Two Frome Games (24.05.2014.)

Here are two games from the recent Frome Congress that had a bearing on the prizelist. This one is from the Open.

White: B. Morris (174). Black: D.Cordner (166)

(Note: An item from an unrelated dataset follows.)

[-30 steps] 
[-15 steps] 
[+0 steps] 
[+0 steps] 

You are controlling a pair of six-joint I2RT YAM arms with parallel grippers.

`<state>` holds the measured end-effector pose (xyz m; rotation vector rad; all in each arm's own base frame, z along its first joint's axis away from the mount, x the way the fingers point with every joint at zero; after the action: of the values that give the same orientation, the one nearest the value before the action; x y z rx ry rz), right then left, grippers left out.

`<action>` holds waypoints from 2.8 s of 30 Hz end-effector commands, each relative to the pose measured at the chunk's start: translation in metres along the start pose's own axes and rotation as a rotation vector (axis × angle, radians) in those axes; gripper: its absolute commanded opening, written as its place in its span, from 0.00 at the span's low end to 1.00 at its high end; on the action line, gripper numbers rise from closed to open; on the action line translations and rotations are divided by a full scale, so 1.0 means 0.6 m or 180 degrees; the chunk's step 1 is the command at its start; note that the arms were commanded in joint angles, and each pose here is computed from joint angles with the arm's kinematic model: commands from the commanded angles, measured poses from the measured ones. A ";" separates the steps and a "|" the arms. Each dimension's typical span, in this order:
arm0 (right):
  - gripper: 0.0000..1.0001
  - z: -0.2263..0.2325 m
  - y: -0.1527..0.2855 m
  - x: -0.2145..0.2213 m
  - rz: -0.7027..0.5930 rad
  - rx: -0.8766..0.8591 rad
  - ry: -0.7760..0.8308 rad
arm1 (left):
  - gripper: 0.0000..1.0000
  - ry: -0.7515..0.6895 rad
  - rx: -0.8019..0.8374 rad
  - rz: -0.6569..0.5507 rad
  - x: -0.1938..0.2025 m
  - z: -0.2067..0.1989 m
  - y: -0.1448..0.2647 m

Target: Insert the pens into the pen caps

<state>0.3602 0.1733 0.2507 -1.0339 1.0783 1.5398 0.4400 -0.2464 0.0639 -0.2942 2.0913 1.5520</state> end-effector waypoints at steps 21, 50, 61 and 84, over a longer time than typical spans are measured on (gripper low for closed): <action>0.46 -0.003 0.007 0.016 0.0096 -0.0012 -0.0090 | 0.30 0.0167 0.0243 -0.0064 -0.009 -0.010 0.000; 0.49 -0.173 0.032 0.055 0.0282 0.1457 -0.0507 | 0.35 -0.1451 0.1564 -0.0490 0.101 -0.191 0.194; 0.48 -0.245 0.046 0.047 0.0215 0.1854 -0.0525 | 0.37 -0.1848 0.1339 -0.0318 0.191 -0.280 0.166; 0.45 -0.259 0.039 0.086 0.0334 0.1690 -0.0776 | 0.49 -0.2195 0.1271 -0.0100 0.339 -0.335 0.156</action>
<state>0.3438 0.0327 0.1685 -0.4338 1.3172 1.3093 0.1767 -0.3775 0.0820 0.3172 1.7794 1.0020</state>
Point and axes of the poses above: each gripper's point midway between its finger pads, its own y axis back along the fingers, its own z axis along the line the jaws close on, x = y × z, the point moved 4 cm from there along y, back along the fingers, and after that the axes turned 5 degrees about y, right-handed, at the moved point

1.e4 c6 2.Ne2 Most unusual. 2…d5 3.e5 f6 If White wanted to lure Black away from the well-lit paths of known opening theory, he has certainly succeeded. 4.Nf4 threatening 5. Qh5+ g6 6.Nxg6 4…Bf5 5.d4 fxe5 6.dxe5 Qc7 7.Be2 Qxe5 The queen is lured forward while the minor pieces are still waiting for the call to arms. 8.0–0 Nf6 9.Re1 threatening Bh5+ winning the queen. 9…Qc7 10.c4 e6 11.cxd5 Bd6 12.Nxe6 Bxe6 13.Bh5+! g6 14.Rxe6+ Kf7 15.Qf3 Nbd7 16.Bg5 cxd5 17.Bg4 Bxh2+ Black was happy to get his own check in, but it has no bearing on the main issues. 18.Kh1 Be5 19.Nc3 h6 20.Bxf6 Bxf6 21.Nxd5 Qd8 22.Rd1 h5 23.Bh3 Rf8 24.Nxf6 Kg7 25.Nxh5+! 1-0 and Morris came 2nd= in the Open.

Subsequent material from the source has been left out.